------ Source material ------

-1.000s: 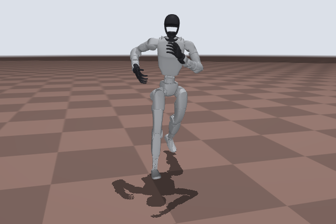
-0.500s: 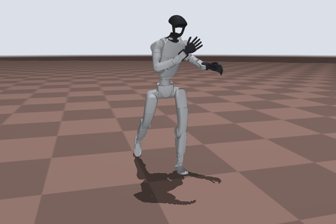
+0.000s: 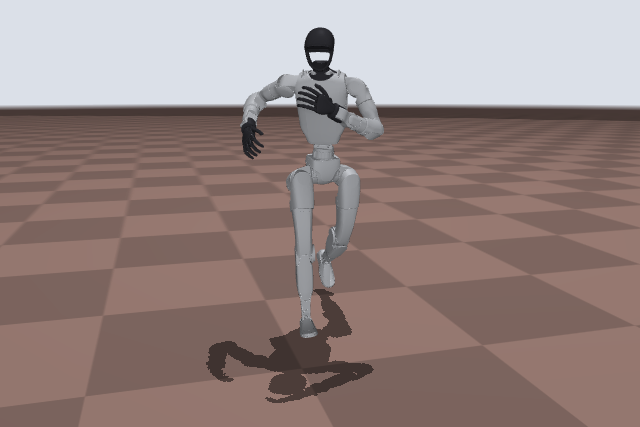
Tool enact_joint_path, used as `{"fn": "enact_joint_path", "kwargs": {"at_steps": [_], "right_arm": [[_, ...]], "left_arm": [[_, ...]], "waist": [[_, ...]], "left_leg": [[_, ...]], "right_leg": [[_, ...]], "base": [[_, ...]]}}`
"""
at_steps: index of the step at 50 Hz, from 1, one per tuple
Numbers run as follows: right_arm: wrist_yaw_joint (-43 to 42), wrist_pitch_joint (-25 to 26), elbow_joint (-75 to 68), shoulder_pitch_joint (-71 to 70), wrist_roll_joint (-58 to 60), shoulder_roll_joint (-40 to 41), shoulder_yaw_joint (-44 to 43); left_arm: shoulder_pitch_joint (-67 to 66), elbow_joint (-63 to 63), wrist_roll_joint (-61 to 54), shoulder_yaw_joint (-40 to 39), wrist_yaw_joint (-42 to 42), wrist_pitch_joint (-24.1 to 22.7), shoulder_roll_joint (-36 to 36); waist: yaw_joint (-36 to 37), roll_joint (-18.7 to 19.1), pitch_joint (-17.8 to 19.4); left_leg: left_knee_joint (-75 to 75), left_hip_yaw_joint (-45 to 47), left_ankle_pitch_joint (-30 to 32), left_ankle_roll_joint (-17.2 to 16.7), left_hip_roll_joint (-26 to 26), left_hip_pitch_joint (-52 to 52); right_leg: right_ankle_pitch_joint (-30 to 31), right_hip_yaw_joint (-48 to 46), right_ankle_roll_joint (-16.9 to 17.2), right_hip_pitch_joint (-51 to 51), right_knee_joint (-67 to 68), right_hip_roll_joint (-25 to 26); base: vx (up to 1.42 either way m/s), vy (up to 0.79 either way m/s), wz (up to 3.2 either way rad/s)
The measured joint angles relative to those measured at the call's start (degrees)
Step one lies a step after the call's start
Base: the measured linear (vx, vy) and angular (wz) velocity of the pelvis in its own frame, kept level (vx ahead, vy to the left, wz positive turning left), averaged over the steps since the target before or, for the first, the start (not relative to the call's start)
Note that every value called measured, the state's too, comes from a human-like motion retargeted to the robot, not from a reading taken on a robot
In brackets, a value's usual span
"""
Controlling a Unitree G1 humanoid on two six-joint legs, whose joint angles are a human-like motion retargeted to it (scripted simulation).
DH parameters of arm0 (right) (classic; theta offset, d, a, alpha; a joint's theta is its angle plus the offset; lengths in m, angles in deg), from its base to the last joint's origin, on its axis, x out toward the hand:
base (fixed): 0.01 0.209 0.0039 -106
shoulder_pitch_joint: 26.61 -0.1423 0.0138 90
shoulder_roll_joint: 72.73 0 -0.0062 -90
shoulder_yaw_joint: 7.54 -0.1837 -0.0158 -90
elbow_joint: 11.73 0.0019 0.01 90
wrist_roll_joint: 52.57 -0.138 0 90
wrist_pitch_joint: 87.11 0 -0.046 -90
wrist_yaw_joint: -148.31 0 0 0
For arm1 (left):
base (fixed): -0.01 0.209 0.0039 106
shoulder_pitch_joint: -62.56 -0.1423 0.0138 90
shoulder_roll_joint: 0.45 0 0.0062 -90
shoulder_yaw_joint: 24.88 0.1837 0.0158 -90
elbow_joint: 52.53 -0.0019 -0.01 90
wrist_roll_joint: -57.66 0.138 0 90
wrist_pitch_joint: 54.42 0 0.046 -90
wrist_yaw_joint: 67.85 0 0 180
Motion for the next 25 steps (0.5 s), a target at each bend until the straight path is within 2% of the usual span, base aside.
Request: {"fn": "enact_joint_path", "kwargs": {"at_steps": [2,5,8,10,14,17,20,22,23,25], "right_arm": [[-3.09,-1.09,1.40,-8.28,9.24,3.44,6.05],[-2.03,-1.19,2.42,-24.69,20.14,13.29,14.89],[-4.36,-1.99,3.46,-38.25,22.09,28.03,20.66],[-9.45,-3.07,4.40,-46.10,24.26,34.97,25.30],[-17.67,-5.50,6.25,-62.86,23.54,38.08,36.48],[-17.25,-8.11,8.22,-73.29,16.81,37.00,42.62],[-14.22,-9.79,11.05,-76.59,10.63,36.30,45.78],[-10.75,-10.19,12.63,-73.95,3.27,36.56,45.33],[-8.87,-10.18,13.02,-70.98,-0.95,36.82,44.53],[-6.65,-10.10,12.33,-63.01,-4.65,36.83,41.62]], "left_arm": [[-11.75,-1.49,2.66,-3.93,-2.39,0.41,-0.07],[-33.63,-6.28,7.55,-12.72,-10.71,0.00,2.08],[-50.73,-7.19,2.93,-22.32,-15.68,-2.22,2.63],[-58.41,-6.46,-1.28,-27.92,-16.75,-3.89,-0.04],[-67.33,-5.69,-3.21,-37.53,-19.08,-7.84,-8.44],[-70.40,-6.17,-3.50,-44.66,-18.65,-9.20,-13.12],[-70.46,-6.92,-3.41,-50.44,-14.59,-8.37,-14.32],[-67.25,-7.42,-2.79,-51.72,-12.11,-7.37,-12.55],[-64.79,-7.69,-1.77,-51.22,-11.49,-6.95,-11.35],[-57.67,-8.98,2.95,-48.36,-11.22,-6.07,-8.93]], "waist": [[3.35,1.59,0.84],[9.78,1.42,-0.29],[21.71,-1.79,-3.46],[31.76,-5.02,-5.25],[49.37,-10.80,-6.47],[57.99,-11.57,-6.04],[61.07,-9.58,-5.02],[59.40,-7.81,-2.24],[57.90,-7.47,-0.62],[54.89,-8.26,2.12]], "left_leg": [[11.89,3.56,2.23,-0.39,2.11,-4.20],[26.06,13.44,-5.17,3.86,6.67,-11.70],[28.43,21.65,-12.67,8.62,7.59,-18.77],[23.55,25.20,-15.09,9.28,5.77,-22.57],[-0.11,25.65,-13.05,4.82,0.62,-26.66],[-21.26,25.69,-12.22,0.74,1.04,-25.88],[-31.55,30.04,-11.31,-2.89,3.61,-25.01],[-27.57,27.77,-8.25,-2.72,3.27,-23.75],[-22.41,25.89,-10.63,-1.30,2.45,-23.30],[-10.69,23.72,-19.71,2.48,0.94,-22.89]], "right_leg": [[-7.29,2.67,-3.58,-0.77,9.97,2.01],[-11.69,6.31,-3.64,1.30,15.86,2.43],[-9.06,12.38,-2.41,6.14,11.89,0.92],[-4.88,16.82,-1.33,10.01,7.16,-1.20],[6.60,22.51,2.58,17.78,-1.71,-6.18],[12.85,24.09,4.61,24.22,-5.21,-7.30],[15.88,22.42,4.20,32.96,-6.37,-6.92],[16.81,19.68,2.92,39.11,-3.41,-6.77],[17.23,17.90,3.00,40.75,0.68,-7.12],[17.16,14.33,4.99,38.36,16.41,-8.81]], "base": [[1.20,-0.22,-1.42],[1.18,-0.15,-1.38],[1.14,-0.06,-1.55],[1.13,0.07,-1.64],[1.12,0.25,-1.40],[1.13,0.41,-0.92],[1.15,0.45,-0.03],[1.15,0.44,0.84],[1.14,0.41,1.14],[1.11,0.36,1.12]]}}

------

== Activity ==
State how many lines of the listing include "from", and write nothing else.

== Response to this exercise ==
3